Only the lines from the one containing "ceiling air vent?" through the last line of the data are to be written out, exactly and in full.

Source records Block Start

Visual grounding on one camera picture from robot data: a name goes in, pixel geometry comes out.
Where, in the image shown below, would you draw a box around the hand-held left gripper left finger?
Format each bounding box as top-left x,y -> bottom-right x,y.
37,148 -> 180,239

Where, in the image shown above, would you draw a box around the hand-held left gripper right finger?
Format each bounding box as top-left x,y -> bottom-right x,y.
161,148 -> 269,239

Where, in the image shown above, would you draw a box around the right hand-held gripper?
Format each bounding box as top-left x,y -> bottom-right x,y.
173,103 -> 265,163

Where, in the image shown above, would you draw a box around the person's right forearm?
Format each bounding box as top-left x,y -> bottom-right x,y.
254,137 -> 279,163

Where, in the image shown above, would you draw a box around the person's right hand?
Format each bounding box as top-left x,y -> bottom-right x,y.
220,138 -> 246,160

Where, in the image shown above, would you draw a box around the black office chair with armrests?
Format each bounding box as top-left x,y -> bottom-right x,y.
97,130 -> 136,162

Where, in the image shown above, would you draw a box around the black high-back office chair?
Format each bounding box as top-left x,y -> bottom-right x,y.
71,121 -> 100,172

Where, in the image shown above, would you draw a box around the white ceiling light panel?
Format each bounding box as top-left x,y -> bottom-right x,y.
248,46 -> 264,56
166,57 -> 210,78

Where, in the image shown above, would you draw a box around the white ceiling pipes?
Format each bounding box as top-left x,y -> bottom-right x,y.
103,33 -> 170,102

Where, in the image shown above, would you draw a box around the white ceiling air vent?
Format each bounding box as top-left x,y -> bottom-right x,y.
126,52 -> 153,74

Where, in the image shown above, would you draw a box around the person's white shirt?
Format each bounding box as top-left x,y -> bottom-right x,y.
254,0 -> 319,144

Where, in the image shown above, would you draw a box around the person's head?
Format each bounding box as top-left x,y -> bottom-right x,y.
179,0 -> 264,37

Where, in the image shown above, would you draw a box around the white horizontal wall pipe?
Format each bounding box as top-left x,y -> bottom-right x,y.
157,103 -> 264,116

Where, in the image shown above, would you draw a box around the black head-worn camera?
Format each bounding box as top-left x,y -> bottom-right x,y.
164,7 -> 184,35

Source records Block End

● Response area:
Where, in the image shown above, would you draw a box around the white ceiling air vent?
Format each bounding box as top-left x,y -> bottom-right x,y.
126,52 -> 153,74

Where, in the image shown above, would you draw a box around the person's white shirt?
Format each bounding box as top-left x,y -> bottom-right x,y.
254,0 -> 319,144

Where, in the image shown above, would you draw a box around the person's head?
Format each bounding box as top-left x,y -> bottom-right x,y.
179,0 -> 264,37

Where, in the image shown above, would you draw a box around the white horizontal wall pipe?
Format each bounding box as top-left x,y -> bottom-right x,y.
157,103 -> 264,116

Where, in the image shown above, would you draw a box around the black head-worn camera?
Format each bounding box as top-left x,y -> bottom-right x,y.
164,7 -> 184,35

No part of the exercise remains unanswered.